2. Los presupuestos para que prospere dicho beneficio aduanero estaban taxativamente señalados por la ley, a saber: a) Declaración de saneamiento de mercancías ingresadas al país antes del lo. de septiembre de 1991. b) La presentación de la declaración debía efectuarse entre el lo. de agosto de 1991 y el 31, de octubre de 1991. El anterior término fue prorrogado por el decreto 1708 de 1992, en cumplimiento de la sentencia de la Corte
Constitucional del 3 de septiembre de 1992, hasta el 18 de noviembre del mismo año. c) La presentación de la declaración debía hacerse ante la administración de aduana del lugar donde se encuentra la mercancía. d) Las tarifas ad - valorem para liquidar los derechos aduaneros eran: 75% para vehículos; 10% para maquinaria, equipos, partes, piezas, materias primas, aeronaves y barcos; y El 8% para mercancías deferentes a vehículos tuvo vigencia entre el 19 de septiembre y el 31 de octubre de 1991 porque fue declarado inconstitucional el decreto correspondiente. e) El pago de los derechos aduaneros debía efectuarse dentro de los 5 días hábiles, contados a partir del día siguiente a la desfijación del estado que notificaba la liquidación. 3.) Al desconocerse cualquiera de esos requisitos, se perdía el derecho al beneficio aduanero; tal es el caso de la aplicación de tarifas señaladas. 4.) Sin embargo, algunas declaraciones de saneamiento de vehículos se liquidaron sin fundamento legal alguno, con las tarifas ad - valorem sobre el 8% y 10%, las cuales fueron aceptadas irregularmente por los funcionarios competentes.
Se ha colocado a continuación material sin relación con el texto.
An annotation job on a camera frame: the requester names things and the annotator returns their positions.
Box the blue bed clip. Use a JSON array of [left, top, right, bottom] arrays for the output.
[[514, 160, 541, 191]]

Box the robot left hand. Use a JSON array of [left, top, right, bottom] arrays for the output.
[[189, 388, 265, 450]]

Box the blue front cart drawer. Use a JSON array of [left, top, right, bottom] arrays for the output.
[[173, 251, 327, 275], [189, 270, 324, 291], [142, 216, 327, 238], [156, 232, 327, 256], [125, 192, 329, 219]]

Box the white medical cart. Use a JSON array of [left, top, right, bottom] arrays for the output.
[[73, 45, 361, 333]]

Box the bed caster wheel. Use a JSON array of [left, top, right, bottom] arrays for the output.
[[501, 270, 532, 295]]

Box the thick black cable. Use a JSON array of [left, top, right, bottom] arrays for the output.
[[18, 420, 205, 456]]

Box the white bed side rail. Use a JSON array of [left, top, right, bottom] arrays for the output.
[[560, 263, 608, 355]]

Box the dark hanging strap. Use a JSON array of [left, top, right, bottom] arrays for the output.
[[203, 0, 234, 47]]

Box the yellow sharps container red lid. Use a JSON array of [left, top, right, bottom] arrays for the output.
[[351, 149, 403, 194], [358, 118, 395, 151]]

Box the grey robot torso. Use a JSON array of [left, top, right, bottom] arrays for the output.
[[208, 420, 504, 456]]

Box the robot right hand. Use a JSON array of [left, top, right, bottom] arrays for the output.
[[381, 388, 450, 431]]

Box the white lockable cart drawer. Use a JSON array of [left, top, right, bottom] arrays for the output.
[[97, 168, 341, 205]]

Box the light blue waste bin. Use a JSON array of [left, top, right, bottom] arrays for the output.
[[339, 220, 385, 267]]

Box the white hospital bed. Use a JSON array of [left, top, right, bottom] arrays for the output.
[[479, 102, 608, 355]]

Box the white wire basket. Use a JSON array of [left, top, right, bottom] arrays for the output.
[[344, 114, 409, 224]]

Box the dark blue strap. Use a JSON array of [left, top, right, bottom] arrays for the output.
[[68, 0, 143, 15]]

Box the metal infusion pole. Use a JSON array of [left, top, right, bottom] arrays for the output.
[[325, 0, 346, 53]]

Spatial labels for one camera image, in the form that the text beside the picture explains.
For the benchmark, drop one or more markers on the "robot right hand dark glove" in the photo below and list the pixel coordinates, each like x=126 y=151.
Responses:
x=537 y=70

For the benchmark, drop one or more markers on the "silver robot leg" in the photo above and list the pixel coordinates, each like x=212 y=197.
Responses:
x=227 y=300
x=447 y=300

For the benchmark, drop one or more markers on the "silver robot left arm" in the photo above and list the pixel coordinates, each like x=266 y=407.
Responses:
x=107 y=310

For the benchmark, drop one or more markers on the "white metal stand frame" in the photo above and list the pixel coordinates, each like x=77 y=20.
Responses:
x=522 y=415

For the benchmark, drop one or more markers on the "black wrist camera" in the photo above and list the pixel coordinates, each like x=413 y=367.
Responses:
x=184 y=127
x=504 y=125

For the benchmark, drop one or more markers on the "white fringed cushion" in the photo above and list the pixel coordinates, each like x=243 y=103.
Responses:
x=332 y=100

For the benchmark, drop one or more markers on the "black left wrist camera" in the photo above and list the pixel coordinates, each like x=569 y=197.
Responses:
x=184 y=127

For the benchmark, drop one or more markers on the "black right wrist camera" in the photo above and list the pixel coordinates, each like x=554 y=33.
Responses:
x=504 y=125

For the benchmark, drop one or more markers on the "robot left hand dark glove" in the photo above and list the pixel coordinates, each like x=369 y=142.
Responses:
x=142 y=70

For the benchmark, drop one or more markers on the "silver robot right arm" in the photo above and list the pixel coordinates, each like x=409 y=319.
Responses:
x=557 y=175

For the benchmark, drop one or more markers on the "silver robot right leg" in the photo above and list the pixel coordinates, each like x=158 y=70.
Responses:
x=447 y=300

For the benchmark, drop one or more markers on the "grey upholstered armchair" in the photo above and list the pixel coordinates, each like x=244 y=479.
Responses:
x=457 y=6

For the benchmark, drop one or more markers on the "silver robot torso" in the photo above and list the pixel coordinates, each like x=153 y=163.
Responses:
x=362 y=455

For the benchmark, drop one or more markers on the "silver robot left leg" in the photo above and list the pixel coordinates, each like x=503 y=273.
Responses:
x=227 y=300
Esta actuación oficial, implica que dichas declaraciones hacen las veces de despachos para consumo, con todos los efectos jurídicos señalados por la ley, por lo cual están sometidas a las revisiones previstas por el Código de Aduanas, y como consecuencia de él, se pueden efectuar los reajustes sobre las liquidaciones mediante las respectivas cuentas adicionales.(arts 324 y 325). De ninguna manera puede considerarse que las declaraciones de saneamiento
defectuosas e irregulares, que en principio, no debieron aceptarse, puedan quedar en firme sin ninguna revisión, cuando ostensiblemente violaron el régimen excepcional de beneficio con evidente detrimento del Tesoro Nacional. Por el contrario, es necesario ejercitar los mecanismos regulados en la ley, que tratan de remediar los perjuicios causados al Estado. Con fundamento en las anteriores consideraciones, la Sala responde el interrogante formulado por el Señor Ministro de Hacienda y Crédito Público: Las declaraciones de saneamiento de vehículos en las que se liquidaron, los derechos aduaneros con tarifas ad - valorem del 8% y 10%, desconociendo la tarifa del 75% fijada por la ley, deben ser revisada tal como se hace con los despachos para consumo en firme cuando - existe error en la liquidación que afecta los intereses del Estado. La administración de aduanas correspondiente debe expedir la cuenta adicional reajustando los valores respectivos de conformidad con lo dispuesto en los artículos 324 y 325 del Código de Aduanas, incrementados en un 10% por la diferencia entre los derechos que resulten de la liquidación total de la aduana y los liquidados conforme a la declaración (art. 307 ibídem),con los correspondientes intereses. Transcríbase en sendas copias auténticas, a los señores Ministro de Hacienda y Crédito Público y el Secretario Jurídico de la Presidencia de la República.